[COLLECTED DATA]
──────────

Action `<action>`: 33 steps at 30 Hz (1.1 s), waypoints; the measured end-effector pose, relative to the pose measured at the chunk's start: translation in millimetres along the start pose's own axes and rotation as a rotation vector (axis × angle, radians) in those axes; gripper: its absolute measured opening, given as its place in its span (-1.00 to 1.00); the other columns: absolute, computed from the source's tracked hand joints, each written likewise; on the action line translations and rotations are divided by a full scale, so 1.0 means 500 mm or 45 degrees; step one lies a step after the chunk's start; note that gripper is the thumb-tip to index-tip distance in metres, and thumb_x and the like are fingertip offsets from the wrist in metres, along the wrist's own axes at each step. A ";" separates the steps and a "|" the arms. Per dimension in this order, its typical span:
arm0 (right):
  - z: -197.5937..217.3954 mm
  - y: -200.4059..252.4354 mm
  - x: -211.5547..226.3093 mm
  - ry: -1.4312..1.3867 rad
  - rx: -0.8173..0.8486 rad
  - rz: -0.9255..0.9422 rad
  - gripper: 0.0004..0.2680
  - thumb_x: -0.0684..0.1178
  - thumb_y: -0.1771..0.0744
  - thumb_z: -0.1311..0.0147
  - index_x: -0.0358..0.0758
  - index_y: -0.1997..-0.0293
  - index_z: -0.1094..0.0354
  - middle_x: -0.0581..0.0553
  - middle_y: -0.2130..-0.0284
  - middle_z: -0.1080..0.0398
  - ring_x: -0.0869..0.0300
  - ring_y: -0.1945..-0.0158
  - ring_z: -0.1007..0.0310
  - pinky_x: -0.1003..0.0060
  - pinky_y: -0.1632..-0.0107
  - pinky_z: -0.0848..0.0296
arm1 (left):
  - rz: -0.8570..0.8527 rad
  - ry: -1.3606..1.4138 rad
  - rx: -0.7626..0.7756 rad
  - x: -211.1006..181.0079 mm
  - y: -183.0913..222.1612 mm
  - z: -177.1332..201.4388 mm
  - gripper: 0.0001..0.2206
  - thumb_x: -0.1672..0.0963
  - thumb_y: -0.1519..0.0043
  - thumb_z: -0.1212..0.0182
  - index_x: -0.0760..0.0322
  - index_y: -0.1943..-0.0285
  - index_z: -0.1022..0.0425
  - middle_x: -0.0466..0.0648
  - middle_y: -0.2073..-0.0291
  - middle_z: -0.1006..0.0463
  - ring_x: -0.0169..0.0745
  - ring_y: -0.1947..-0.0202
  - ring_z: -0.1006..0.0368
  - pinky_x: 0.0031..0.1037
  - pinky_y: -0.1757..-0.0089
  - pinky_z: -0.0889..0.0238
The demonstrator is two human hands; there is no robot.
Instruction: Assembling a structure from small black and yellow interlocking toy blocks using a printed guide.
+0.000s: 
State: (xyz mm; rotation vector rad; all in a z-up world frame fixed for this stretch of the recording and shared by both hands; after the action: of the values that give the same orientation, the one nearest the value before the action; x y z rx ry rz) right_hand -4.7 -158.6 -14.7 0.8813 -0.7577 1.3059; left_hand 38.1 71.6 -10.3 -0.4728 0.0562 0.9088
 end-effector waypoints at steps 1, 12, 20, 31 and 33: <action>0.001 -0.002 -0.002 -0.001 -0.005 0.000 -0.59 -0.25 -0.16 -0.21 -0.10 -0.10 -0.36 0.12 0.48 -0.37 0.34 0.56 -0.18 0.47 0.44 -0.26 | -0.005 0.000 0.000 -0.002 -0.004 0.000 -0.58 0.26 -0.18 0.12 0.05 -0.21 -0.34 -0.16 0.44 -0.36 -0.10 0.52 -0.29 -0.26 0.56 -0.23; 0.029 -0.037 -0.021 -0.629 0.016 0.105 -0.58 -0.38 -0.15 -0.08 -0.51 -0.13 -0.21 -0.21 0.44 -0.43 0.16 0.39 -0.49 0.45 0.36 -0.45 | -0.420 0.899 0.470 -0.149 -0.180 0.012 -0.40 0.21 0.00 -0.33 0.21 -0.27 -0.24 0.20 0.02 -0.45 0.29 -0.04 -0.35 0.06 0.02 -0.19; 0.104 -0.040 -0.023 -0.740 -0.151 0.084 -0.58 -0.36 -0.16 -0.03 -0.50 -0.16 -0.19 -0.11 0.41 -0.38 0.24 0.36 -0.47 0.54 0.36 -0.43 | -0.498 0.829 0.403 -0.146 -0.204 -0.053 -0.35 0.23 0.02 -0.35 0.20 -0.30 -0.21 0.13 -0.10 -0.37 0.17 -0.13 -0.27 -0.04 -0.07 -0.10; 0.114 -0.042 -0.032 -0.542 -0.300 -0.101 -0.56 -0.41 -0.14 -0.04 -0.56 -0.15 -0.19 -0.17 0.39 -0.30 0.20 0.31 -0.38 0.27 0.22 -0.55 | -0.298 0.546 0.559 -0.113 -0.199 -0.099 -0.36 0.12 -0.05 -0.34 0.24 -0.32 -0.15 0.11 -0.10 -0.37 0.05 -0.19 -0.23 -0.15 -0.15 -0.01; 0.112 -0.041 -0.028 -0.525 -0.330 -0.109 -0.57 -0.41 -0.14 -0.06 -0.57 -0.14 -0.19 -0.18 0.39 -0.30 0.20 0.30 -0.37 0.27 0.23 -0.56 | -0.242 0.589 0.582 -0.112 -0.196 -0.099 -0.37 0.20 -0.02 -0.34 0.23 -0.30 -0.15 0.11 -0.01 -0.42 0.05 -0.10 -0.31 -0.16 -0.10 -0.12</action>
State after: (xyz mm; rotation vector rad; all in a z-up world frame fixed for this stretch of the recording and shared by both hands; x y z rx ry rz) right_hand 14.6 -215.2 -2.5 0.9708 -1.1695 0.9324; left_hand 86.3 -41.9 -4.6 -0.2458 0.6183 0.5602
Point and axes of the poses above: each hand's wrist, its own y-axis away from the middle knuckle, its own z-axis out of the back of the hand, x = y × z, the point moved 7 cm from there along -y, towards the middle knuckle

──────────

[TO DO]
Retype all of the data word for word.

[COMPLETED TASK]
Action `<action>`: 33 steps at 30 Hz (1.1 s), waypoints; the measured end-effector pose, relative to the pose measured at the chunk's start: translation in millimetres along the start pose's own axes and rotation as a rotation vector (axis × angle, radians) in those axes; gripper: its absolute measured opening, given as its place in its span (-1.00 to 1.00); the other columns: absolute, computed from the source's tracked hand joints, each written likewise; on the action line translations and rotations are divided by a full scale, so 1.0 means 500 mm or 45 degrees; step one lies a step after the chunk's start; note that gripper is the thumb-tip to index-tip distance in metres, and thumb_x and the like are fingertip offsets from the wrist in metres, along the wrist's own axes at each step. A ";" separates the steps and a "|" the arms. Per dimension in this order, its typical span:
arm0 (right):
  - z: -197.5937..217.3954 mm
  - y: -200.4059..252.4354 mm
  - x: -211.5547..226.3093 mm
  - ry: -1.4312..1.3867 rad
  - rx: -0.8173..0.8486 rad
  - rz: -0.9255..0.9422 rad
  - gripper: 0.0004..0.2680
  - thumb_x: -0.0684..0.1178
  - thumb_y: -0.1771..0.0744
  - thumb_z: -0.1311..0.0147
  - index_x: -0.0358..0.0758
  - index_y: -0.1997..-0.0293
  - index_z: -0.1094..0.0354
  - middle_x: -0.0581..0.0553
  - middle_y: -0.2130..-0.0284
  - middle_z: -0.1080..0.0398
  - ring_x: -0.0869..0.0300
  - ring_y: -0.1945..-0.0158
  - ring_z: -0.1007..0.0310
  - pinky_x: -0.1003..0.0060
  - pinky_y: -0.1632..-0.0107
  - pinky_z: -0.0848..0.0296
arm1 (left):
  - rz: -0.8570..0.8527 rad
  - ry: -1.3606..1.4138 rad
  - rx: -0.7626..0.7756 rad
  - x: -211.1006..181.0079 mm
  - y: -183.0913..222.1612 mm
  - z: -177.1332..201.4388 mm
  - gripper: 0.0001..0.2206
  - thumb_x: -0.1672..0.0963
  - thumb_y: -0.1519..0.0043
  - thumb_z: -0.1212..0.0182
  - index_x: -0.0760..0.0322
  - index_y: -0.1943..-0.0285
  - index_z: -0.1022..0.0425
  - middle_x: -0.0466..0.0648
  - middle_y: -0.2073..-0.0291
  - middle_z: -0.1006..0.0463
  - ring_x: -0.0169..0.0745
  - ring_y: -0.1947..-0.0202
  - ring_z: -0.1006..0.0368
  - pinky_x: 0.0031..0.1037
  - pinky_y: -0.1757..-0.0089
  - pinky_z: -0.0889..0.0238
The demonstrator is two human hands; there is no robot.
Instruction: Assembling a structure from small black and yellow interlocking toy blocks using a printed guide.
+0.000s: 
State: (xyz mm; rotation vector rad; all in a z-up world frame fixed for this stretch of the recording and shared by both hands; after the action: of the values that give the same orientation, the one nearest the value before the action; x y z rx ry rz) right_hand -4.7 -158.6 -14.7 0.8813 -0.7577 1.3059; left_hand 38.1 71.6 -10.3 -0.4728 0.0562 0.9088
 end-effector waypoints at steps 1, 12, 20, 31 and 33: <action>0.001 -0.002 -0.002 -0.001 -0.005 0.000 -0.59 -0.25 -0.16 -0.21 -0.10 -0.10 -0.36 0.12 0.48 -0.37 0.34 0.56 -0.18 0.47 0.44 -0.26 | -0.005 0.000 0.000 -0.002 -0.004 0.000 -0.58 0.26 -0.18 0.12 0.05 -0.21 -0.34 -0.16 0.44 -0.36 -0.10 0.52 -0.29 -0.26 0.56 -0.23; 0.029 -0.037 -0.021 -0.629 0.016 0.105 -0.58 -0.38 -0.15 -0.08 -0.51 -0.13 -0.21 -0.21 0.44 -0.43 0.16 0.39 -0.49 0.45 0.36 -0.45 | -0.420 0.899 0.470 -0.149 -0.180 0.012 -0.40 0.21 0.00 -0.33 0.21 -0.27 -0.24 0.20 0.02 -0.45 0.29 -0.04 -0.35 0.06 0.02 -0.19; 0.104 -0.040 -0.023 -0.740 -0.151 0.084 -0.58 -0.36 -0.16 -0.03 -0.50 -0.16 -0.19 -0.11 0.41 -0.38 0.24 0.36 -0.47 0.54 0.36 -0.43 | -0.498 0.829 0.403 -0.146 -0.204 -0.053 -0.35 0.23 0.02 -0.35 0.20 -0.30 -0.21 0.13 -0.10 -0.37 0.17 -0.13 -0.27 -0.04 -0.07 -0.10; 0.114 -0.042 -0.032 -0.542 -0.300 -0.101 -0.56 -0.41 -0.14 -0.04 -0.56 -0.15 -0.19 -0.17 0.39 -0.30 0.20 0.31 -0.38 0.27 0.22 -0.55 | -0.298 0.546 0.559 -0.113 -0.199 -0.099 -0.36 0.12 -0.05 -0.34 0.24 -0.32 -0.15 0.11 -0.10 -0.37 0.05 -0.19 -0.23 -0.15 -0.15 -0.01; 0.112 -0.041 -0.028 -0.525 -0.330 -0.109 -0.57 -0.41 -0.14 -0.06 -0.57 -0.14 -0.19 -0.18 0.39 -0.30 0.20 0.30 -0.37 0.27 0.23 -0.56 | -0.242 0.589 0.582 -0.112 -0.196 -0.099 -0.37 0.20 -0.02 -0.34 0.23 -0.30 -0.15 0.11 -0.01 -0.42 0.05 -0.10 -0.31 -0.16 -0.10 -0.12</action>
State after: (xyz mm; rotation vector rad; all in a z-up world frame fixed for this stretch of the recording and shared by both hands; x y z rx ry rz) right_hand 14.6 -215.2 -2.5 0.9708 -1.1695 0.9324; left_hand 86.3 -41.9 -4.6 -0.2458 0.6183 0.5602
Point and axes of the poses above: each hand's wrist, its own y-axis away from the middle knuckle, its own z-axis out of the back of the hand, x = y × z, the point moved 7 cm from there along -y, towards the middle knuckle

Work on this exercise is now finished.